En esta campaña han construido la falsa narrativa de que Iván es el candidato de las Farc y de que Petro es el demonio que acabó el país que ellos van a rescatar. Dos mentiras que en las encuestas carecen de credibilidad, ya que Petro tiene unos índices de aprobación muy positivos y Cepeda sigue imparable en las encuestas. La mejor campaña a favor de Iván se la están haciendo los candidatos de la derecha. Abelardo de la Espriella se refiere a él en todas sus entrevistas y lo señala como su verdadero enemigo y Vicky Davila habla más de él que de sus promesas de campaña. 

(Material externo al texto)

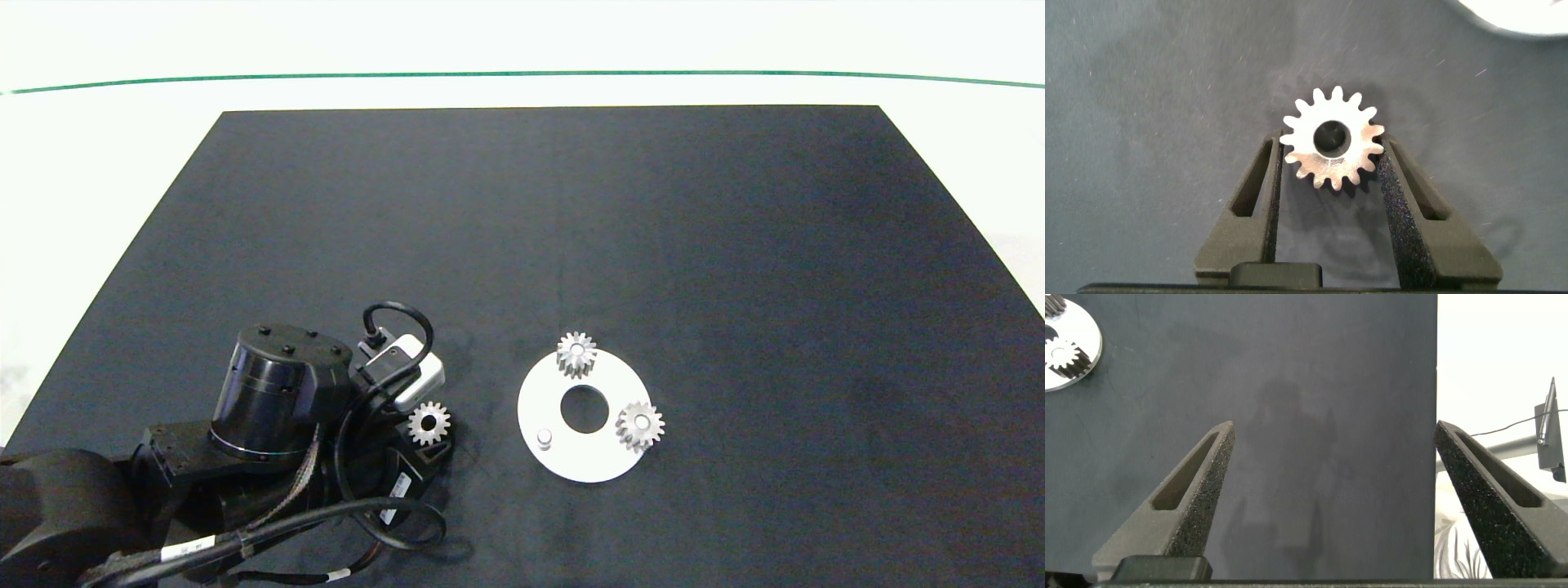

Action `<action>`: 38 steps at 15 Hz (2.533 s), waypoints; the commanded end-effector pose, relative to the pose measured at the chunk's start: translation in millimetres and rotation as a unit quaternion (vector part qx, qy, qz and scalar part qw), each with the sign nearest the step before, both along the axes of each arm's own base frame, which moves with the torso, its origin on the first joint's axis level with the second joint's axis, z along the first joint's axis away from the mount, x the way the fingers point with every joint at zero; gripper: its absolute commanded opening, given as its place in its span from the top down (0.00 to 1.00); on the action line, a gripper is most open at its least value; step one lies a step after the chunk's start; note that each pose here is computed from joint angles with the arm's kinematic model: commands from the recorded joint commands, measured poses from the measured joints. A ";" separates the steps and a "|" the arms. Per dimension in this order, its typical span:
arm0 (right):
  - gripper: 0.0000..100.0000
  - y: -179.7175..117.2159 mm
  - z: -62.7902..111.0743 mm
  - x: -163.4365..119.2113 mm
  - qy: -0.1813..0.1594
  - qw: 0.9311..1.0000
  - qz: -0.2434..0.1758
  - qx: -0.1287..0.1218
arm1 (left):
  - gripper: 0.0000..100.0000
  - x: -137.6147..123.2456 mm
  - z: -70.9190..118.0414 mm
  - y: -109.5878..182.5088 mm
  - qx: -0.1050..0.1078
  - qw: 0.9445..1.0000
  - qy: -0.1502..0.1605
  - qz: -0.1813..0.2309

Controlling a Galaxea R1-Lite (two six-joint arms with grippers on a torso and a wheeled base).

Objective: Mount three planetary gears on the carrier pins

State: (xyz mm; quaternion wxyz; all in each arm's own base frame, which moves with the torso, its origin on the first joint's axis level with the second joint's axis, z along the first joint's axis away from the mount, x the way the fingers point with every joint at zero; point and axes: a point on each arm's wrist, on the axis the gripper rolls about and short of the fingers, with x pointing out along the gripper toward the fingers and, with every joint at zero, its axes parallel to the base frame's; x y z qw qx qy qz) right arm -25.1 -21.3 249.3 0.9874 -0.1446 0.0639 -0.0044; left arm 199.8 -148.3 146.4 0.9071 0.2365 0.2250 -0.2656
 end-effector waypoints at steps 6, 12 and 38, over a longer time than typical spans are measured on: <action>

En estas elecciones se va a saber en realidad si Colombia ha cambiado sus paradigmas -como muchos creemos- o si por el contrario seguimos siendo el mismo país parroquial, feudal y excluyente que hace 20 años eligió a Alvaro Uribe y a su receta autoritaria por miedo a caer en las fauces de la guerrilla comunista de las Farc.

Yo votaré por los politicos que buscan cambios dentro del marco democrático y por los que han desactivado sus prejuicios.